Lessons from Cezanne
Sometimes reading a biography of an artist helps a great deal. I have just finished the superbly detailed Cezanne: a Life by Alex Danchev, and am still absorbing the many lessons about art practices, as lived and learnt during Cezanne's life.
One of the main lessons I derived from this biography and from other wonderful publications and exhibitions of Cezanne's work is that tenacity needs to be allied with a dogged belief in one's own artistic vision or voice. Despite all his doubts and setbacks, Cezanne kept going back and back to certain subjects - apples, his beloved Mont Sainte-Victoire, self-portraits, etc. Each time, he did something new, something inventive, something better, stronger and more personal.
Another lesson that can be learned is how valuable it is to paint sur le motif as Cezanne called plein air painting. He went out time and time again to work in the sun and heat or difficult conditions - he found new ways to render the landscape. He told young painters, "The main thing in a painting is finding the right distance." But finding the correct distance often meant a great deal of innovation, a break from previous, Renaissance traditions of what was far and what was near. He collapsed distances, he gave us all licence to make horizontals and verticals indistinct one from the other, he showed that colour could serve as "all the ruptures in depth". In essence, he allowed us all to become 20th/21st century artists who can paint in whatever way seems appropriate.
Another vital lesson is that Cezanne looked and looked so hard at his subject - to find its "truth". He was frantically absorbing all he could about what he was seeing, trying to understand it, trying to grapple with it so that he could mutate it onto his canvas. "Cezanne at his easel, painting, looking at the countryside: he was truly alone in the world, ardent, focused, alert, respectful," as Renoir wrote.
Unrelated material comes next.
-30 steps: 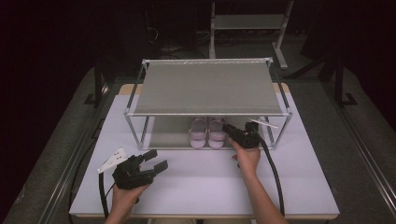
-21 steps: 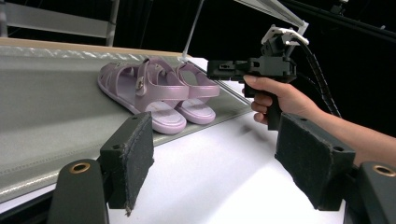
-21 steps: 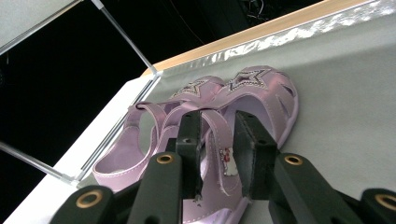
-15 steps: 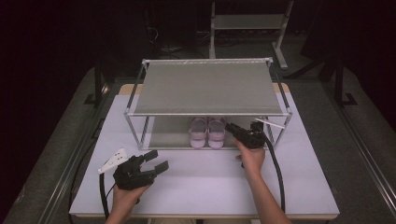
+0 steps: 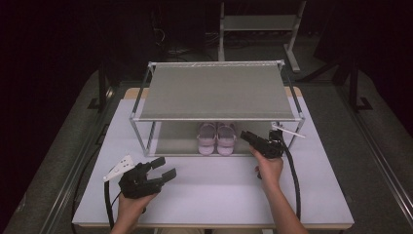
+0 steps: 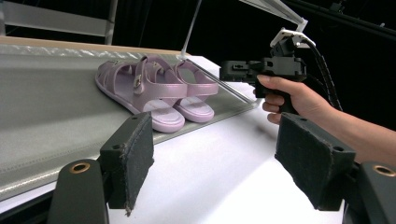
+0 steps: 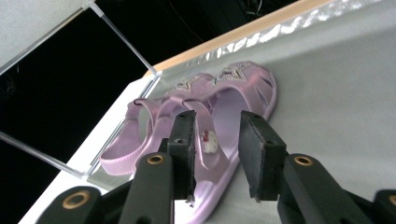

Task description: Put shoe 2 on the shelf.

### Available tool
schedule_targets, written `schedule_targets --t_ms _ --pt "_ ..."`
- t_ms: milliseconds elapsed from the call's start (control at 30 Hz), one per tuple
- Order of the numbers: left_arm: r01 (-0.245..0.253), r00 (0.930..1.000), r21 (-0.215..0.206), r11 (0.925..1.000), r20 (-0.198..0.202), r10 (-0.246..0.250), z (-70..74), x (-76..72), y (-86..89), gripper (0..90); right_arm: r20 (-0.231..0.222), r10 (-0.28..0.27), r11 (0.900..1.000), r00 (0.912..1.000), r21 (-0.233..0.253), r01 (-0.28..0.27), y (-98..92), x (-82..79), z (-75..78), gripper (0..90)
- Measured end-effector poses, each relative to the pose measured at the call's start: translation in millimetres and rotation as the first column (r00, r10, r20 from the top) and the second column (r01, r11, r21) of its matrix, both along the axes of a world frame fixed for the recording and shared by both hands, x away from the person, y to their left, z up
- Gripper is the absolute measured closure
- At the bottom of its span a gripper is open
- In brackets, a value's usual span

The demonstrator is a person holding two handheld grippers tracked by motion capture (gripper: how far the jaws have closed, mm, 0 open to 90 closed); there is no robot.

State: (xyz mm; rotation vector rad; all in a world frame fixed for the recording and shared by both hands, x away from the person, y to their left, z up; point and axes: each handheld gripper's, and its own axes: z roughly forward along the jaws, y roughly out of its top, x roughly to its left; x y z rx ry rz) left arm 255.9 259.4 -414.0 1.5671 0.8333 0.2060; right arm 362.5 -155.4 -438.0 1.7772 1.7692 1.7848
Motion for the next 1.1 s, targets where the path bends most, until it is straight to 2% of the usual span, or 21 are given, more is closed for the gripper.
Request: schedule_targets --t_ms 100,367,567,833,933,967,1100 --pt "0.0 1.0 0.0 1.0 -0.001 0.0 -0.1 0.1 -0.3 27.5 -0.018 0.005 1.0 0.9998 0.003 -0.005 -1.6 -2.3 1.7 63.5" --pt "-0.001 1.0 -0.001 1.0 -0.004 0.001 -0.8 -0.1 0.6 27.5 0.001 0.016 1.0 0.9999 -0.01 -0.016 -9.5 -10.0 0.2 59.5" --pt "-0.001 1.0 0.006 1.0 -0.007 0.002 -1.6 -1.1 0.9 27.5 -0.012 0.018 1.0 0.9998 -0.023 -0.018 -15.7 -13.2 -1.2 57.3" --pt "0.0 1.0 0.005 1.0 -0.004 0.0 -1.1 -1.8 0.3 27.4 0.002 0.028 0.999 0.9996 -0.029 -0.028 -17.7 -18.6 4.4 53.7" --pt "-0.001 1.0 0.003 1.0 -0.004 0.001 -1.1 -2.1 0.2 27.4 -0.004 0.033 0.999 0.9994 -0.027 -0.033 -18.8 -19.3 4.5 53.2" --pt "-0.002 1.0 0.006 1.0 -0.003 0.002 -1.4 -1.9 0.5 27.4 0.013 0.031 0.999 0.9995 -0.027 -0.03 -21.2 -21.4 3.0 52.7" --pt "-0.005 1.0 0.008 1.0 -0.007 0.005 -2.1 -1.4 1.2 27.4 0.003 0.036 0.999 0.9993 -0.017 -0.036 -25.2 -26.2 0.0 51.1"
Every artist working from life needs to scrutinise the subject as carefully and attentively as possible - then, and only then, can one really hope to transmute it and interpret it according to oneself.
A lesson which resonates with me is Cezanne's passion for trees - pine trees and olive trees in particular. He painted them again and again, depicting them as one would depict a close friend, loved and carefully studied. They were noble examples of Nature, which resonated so deeply with Cezanne. As Ravaisou is quoted as saying in Cezanne a Life, "he was a sensualist in art. He loved nature with a passion, perhaps to the exclusion of all else; he painted in order to prolong within himself the joy of living among the trees." We can all learn from his paintings of the Large Pine and other tree paintings.
Paint with passion - that is what, ultimately, Cezanne seems to be telling us with the art, writings and musings that we have all inherited.